WHAT TO WORK ON
Every line in the records below that holds "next" must be identified and copied.

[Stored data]

╔══

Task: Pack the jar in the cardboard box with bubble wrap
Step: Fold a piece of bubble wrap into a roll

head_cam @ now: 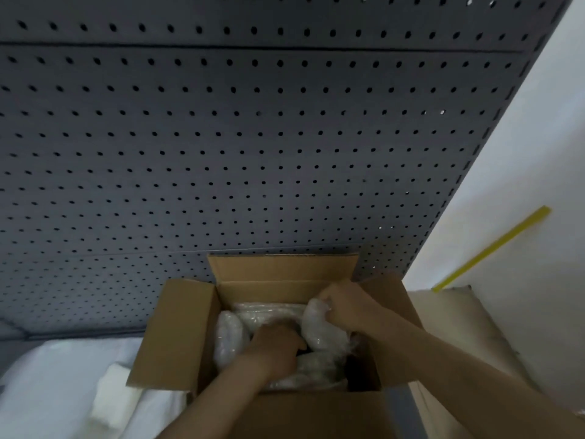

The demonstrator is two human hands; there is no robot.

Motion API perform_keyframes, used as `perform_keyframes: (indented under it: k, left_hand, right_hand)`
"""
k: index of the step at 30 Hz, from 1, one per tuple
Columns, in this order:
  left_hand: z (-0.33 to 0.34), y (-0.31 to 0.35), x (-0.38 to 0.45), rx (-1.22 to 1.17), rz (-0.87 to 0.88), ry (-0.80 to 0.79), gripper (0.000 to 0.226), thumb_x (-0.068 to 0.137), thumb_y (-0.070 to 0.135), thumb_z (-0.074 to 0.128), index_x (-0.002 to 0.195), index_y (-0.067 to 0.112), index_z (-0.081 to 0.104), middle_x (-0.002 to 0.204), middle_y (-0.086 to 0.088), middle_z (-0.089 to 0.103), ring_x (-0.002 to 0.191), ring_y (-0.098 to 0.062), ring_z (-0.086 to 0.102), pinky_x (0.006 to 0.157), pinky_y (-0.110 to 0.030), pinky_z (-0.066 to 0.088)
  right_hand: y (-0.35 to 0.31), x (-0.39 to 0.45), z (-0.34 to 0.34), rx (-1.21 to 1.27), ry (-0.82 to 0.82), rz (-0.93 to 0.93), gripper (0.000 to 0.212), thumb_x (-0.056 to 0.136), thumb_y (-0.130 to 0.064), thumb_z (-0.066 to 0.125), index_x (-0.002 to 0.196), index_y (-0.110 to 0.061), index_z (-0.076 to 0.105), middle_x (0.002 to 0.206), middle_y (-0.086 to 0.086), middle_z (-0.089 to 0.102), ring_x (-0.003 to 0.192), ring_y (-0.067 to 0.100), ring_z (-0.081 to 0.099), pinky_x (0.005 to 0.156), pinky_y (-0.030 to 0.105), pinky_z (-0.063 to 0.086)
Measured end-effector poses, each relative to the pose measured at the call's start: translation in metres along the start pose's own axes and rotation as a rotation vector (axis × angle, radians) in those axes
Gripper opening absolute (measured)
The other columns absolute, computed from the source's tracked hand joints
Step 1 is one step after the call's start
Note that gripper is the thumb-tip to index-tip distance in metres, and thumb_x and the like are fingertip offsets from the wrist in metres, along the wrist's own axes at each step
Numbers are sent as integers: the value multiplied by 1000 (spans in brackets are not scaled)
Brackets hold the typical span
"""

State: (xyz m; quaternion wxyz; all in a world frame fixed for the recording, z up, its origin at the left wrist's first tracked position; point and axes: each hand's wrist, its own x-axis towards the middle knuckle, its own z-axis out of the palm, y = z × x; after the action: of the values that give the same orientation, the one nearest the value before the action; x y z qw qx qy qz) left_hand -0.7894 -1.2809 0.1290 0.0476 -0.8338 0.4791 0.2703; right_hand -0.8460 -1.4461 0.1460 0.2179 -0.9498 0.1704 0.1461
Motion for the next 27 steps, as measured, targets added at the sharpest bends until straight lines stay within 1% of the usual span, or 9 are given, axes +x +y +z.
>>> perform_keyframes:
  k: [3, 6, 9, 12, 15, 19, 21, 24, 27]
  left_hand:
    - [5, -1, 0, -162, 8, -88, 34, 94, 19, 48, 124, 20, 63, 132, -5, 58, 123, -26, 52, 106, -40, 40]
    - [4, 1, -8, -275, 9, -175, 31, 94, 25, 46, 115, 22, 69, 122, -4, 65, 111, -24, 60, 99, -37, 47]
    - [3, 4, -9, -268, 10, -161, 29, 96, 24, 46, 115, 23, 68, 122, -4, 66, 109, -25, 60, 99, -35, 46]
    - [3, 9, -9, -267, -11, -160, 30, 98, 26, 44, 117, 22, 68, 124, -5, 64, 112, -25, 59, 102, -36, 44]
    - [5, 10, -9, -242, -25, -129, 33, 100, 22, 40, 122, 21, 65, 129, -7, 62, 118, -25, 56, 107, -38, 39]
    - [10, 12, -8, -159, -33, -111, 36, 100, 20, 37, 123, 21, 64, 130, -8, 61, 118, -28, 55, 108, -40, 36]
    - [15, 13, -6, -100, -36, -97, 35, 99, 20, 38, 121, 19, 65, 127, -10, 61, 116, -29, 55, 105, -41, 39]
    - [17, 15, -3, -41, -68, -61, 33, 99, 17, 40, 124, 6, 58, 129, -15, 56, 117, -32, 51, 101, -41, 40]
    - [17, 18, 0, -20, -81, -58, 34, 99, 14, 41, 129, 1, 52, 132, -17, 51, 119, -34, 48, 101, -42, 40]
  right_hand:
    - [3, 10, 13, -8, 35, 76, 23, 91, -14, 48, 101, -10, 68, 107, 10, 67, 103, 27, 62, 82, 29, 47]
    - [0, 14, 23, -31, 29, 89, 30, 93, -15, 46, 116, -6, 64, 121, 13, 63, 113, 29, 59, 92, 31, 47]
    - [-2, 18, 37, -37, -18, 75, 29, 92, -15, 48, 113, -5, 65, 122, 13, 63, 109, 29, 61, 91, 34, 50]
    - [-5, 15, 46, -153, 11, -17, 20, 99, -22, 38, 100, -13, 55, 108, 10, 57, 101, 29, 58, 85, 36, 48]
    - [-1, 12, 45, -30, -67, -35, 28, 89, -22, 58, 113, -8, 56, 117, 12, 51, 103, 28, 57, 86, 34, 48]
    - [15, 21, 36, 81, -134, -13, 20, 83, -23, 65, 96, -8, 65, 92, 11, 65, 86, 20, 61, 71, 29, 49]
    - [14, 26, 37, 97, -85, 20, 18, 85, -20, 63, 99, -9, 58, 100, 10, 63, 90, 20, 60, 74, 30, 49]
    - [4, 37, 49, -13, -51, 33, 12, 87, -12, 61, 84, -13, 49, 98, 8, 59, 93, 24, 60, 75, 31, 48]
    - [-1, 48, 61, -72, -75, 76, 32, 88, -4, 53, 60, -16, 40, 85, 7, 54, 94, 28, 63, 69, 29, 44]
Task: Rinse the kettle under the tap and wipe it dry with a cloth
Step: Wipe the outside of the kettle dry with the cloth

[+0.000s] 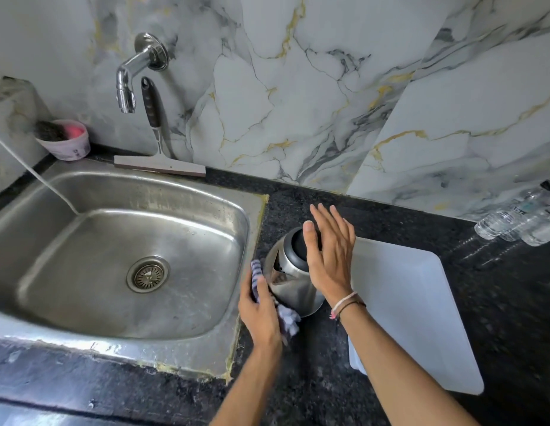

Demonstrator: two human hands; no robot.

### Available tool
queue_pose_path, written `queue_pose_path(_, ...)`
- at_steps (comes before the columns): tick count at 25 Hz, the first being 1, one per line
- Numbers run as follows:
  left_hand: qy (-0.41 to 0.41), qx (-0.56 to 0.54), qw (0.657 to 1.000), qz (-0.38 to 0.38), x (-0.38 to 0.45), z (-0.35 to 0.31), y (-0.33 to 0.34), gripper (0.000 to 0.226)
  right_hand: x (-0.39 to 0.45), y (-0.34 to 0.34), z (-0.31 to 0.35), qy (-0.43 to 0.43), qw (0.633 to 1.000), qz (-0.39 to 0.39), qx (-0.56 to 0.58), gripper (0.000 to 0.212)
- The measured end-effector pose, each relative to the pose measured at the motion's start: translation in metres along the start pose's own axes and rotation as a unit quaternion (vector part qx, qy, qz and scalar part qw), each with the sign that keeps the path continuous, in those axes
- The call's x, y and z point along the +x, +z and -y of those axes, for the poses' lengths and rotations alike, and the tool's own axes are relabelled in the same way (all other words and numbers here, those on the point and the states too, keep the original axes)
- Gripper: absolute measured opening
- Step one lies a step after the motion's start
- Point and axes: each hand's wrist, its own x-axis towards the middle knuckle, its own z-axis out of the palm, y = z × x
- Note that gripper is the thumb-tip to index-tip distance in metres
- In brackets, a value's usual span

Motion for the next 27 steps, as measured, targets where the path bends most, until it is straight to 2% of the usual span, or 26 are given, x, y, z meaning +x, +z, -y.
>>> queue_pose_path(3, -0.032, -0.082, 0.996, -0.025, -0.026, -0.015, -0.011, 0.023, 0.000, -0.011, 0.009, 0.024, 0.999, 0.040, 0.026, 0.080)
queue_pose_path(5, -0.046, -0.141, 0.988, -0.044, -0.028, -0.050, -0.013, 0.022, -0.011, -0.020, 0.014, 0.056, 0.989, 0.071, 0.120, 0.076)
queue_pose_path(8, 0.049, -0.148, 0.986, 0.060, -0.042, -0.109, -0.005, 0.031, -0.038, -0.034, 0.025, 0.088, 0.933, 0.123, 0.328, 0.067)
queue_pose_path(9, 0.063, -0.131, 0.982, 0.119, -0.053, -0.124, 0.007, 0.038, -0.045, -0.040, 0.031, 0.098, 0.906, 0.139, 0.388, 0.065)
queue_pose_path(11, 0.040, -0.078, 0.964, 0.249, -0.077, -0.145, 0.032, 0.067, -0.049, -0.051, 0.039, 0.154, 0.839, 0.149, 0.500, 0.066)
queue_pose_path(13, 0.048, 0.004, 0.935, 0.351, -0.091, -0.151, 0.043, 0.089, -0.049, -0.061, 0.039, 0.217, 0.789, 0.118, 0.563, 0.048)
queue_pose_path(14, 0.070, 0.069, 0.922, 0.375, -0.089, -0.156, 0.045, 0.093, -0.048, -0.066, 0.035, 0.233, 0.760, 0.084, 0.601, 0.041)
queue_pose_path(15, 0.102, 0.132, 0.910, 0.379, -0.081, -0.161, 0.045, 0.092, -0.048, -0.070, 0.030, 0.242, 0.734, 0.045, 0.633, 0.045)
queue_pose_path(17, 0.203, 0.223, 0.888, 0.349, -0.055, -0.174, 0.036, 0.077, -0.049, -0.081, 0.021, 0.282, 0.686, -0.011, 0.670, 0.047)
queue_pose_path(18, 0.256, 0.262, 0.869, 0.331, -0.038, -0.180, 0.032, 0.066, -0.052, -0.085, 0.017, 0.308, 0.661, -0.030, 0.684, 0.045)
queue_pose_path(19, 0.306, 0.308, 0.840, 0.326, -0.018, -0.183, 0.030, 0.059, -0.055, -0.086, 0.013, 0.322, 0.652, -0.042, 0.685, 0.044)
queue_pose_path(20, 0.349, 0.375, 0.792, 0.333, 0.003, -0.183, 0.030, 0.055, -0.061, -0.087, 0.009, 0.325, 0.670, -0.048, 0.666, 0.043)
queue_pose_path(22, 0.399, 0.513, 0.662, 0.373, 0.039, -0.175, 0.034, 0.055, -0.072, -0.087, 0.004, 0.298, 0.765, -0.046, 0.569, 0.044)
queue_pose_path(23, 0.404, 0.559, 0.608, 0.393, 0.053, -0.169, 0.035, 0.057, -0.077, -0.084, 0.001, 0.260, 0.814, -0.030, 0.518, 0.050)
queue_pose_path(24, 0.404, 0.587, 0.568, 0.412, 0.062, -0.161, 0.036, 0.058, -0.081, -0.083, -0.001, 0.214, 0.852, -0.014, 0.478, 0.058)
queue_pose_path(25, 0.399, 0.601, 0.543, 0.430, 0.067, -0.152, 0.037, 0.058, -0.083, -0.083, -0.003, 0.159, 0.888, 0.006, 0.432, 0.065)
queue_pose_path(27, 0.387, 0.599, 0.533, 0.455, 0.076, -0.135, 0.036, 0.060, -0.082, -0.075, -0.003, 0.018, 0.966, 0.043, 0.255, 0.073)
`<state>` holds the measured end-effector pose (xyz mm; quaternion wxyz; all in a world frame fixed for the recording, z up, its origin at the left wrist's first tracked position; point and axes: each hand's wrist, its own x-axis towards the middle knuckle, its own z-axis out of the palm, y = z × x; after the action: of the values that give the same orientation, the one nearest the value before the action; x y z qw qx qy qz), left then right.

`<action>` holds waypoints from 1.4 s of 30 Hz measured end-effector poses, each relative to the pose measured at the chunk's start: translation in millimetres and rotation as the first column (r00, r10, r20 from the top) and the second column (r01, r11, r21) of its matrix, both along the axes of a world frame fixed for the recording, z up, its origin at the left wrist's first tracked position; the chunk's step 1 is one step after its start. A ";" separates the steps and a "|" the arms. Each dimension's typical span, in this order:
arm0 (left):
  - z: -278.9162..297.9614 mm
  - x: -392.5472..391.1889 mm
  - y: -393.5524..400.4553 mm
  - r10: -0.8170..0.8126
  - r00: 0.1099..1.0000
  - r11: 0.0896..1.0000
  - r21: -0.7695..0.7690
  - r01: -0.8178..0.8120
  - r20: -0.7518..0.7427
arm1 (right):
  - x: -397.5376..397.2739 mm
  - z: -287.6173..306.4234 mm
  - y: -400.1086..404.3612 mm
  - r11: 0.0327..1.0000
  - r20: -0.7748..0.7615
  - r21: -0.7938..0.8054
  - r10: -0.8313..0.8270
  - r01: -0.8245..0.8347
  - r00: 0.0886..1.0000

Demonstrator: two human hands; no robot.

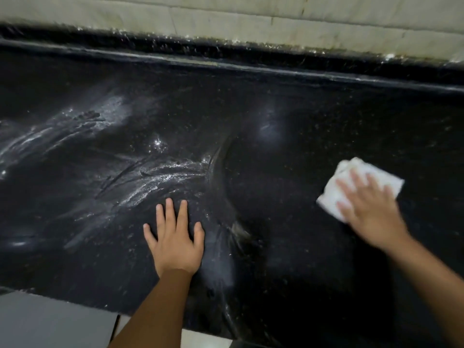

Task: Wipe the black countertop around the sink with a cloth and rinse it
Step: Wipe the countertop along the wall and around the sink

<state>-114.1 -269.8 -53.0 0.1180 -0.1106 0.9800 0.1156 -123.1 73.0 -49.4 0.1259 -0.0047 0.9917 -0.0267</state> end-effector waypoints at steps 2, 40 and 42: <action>-0.4 -1.0 0.6 -0.012 1.000 1.000 -0.005 0.012 0.003 | -43.5 10.2 21.5 0.948 -0.005 -0.031 -0.318 0.317 0.948; -14.8 -1.0 -2.4 -0.045 0.988 0.998 -0.050 0.038 -0.146 | -152.9 1.4 -200.7 0.954 0.068 -0.191 0.247 -0.230 0.967; -13.5 -1.1 -1.4 -0.037 0.989 0.998 -0.047 0.031 -0.144 | -103.3 0.1 -187.7 0.908 0.046 -0.207 0.382 -0.365 0.923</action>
<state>-115.2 -271.2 -66.5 0.0459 -0.0879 0.9901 0.0992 -226.3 -114.7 -49.3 0.1700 -0.2054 0.9587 -0.0992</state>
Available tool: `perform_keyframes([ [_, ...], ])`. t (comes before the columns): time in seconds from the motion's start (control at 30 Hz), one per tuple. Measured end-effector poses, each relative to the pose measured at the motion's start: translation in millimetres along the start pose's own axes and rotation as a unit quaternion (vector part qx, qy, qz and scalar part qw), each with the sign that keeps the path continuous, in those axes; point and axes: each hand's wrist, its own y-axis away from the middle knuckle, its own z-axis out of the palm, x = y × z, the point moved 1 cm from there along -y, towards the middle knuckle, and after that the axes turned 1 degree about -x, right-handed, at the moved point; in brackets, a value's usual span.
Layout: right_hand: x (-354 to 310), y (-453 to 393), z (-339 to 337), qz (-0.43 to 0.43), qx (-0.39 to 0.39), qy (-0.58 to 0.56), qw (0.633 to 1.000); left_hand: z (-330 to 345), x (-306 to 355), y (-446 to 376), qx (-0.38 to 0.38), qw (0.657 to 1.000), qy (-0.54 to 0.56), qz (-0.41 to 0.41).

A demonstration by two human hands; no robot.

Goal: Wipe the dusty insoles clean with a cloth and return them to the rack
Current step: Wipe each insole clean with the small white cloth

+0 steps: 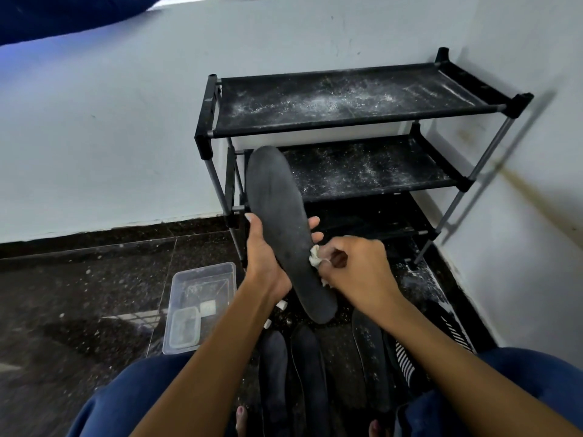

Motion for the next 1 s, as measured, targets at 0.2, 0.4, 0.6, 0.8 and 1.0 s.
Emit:
perform_keyframes([
  [0.2, -10.7, 6.6, 7.9, -0.036, -0.092, -0.061, 0.993, 3.1, -10.2, 1.5, -0.001, 0.999, -0.004, -0.044],
  [0.4, -4.0, 0.0, 3.2, -0.042, -0.031, 0.007, 0.999, 2.4, -5.4, 0.5, -0.008, 1.000, -0.007, -0.026],
  [0.6, 3.7, -1.4, 2.7, -0.010, -0.034, 0.006, 0.999, -3.9, -2.5, -0.7, -0.001, 1.000, 0.008, -0.019],
  [0.8, -2.2, 1.8, 5.1, -0.023, -0.168, 0.028, 0.985, -7.8, -1.6, -3.9, 0.017, 1.000, 0.025, 0.006],
  [1.0, 6.2, 7.4, -5.2, 0.137, -0.449, 0.178, 0.865, -3.4, -8.4, -8.9, 0.029, 1.000, -0.010, -0.001],
])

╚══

YOUR SOLUTION
Motion for the next 27 steps, as measured, targets added at the sharpest bends until straight lines stay within 1% of the usual span, or 9 are given, axes +x +y +z.
Motion for the next 27 steps, as measured, targets where the path bends most, until it is straight to 2% of the usual span, or 26 are given, x, y, z meaning +x, +z, -y.
Motion for the next 1 s, as measured, targets at 0.2, 0.4, 0.6, 0.8 and 1.0 s.

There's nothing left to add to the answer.